▶ **Exercise aim**: Your answer should be the complete set of entries, transcribed exactly.

○ ○ ○ ○ ○

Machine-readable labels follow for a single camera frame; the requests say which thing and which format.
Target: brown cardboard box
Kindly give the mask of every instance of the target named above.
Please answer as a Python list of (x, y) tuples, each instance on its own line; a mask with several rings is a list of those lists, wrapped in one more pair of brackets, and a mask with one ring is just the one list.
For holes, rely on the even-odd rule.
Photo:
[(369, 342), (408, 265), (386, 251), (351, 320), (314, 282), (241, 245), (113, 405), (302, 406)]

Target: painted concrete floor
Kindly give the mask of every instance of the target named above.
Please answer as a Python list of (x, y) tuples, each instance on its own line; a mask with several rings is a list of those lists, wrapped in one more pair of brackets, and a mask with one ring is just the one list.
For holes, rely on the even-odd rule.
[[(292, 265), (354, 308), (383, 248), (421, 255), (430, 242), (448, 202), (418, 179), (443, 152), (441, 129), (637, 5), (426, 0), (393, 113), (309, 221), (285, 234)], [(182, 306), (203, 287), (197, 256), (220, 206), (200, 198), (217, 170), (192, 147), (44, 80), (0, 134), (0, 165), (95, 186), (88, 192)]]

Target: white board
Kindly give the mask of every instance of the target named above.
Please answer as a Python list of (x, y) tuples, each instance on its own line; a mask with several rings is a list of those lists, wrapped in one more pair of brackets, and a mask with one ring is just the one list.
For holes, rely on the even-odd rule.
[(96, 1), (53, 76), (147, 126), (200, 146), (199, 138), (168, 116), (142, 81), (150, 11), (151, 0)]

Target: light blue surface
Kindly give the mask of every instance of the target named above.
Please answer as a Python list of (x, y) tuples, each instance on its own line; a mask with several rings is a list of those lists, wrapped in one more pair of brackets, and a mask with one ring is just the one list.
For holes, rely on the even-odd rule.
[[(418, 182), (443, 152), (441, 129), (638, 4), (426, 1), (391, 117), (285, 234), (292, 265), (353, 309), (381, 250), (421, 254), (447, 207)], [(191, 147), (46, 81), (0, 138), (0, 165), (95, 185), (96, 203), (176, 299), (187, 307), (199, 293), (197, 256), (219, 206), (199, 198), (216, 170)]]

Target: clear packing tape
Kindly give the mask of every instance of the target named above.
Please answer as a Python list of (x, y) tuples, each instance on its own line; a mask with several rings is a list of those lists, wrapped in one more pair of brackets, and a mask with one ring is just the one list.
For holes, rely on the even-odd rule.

○ ○ ○ ○ ○

▶ **Answer area**:
Machine-readable labels follow for a single camera frame; the requests say which thing and which format.
Target: brown cardboard box
Kindly give the mask of every instance of the target named above.
Please answer as a Python list of (x, y) tuples, each instance on its own line; a mask with several rings is a list of those lists, wrapped in one more pair of brackets, and a mask with one ring is just the one list.
For holes, rely on the even-odd rule.
Photo:
[(369, 342), (408, 265), (386, 251), (351, 320), (314, 282), (241, 245), (113, 405), (302, 406)]

Target: painted concrete floor
Kindly give the mask of every instance of the target named above.
Please answer as a Python list of (x, y) tuples, each instance on its own line; a mask with several rings is a list of those lists, wrapped in one more pair of brackets, and a mask with one ring is just the one list.
For holes, rely on the even-odd rule.
[[(292, 265), (354, 308), (383, 248), (421, 255), (430, 242), (448, 202), (418, 179), (443, 152), (441, 129), (637, 5), (426, 0), (393, 113), (309, 221), (285, 234)], [(182, 306), (203, 287), (197, 256), (220, 206), (200, 198), (217, 170), (192, 147), (44, 80), (0, 134), (0, 165), (95, 186), (88, 192)]]

Target: white board
Kindly give the mask of every instance of the target named above.
Please answer as a Python list of (x, y) tuples, each instance on its own line; a mask with several rings is a list of those lists, wrapped in one more pair of brackets, and a mask with one ring is just the one list.
For holes, rely on the even-odd rule.
[(96, 1), (53, 76), (147, 126), (200, 146), (199, 138), (168, 116), (142, 81), (150, 11), (151, 0)]

Target: light blue surface
Kindly give the mask of every instance of the target named above.
Please answer as a Python list of (x, y) tuples, each instance on its own line; a mask with several rings is a list of those lists, wrapped in one more pair of brackets, and a mask with one ring is just the one list.
For holes, rely on the even-odd rule.
[[(418, 182), (443, 152), (441, 129), (638, 4), (426, 1), (391, 117), (285, 234), (292, 265), (353, 309), (381, 250), (421, 254), (447, 207)], [(191, 147), (46, 81), (0, 138), (0, 165), (95, 185), (96, 203), (176, 299), (187, 307), (199, 293), (197, 256), (219, 206), (199, 198), (216, 170)]]

Target: clear packing tape
Kindly give the mask of every instance of the target named above.
Please answer as a Python list of (x, y) tuples, each instance on its own line; a mask with several rings is a list of those lists, wrapped in one more pair of brackets, and a mask with one ring is just the one list.
For holes, rely on the even-odd rule.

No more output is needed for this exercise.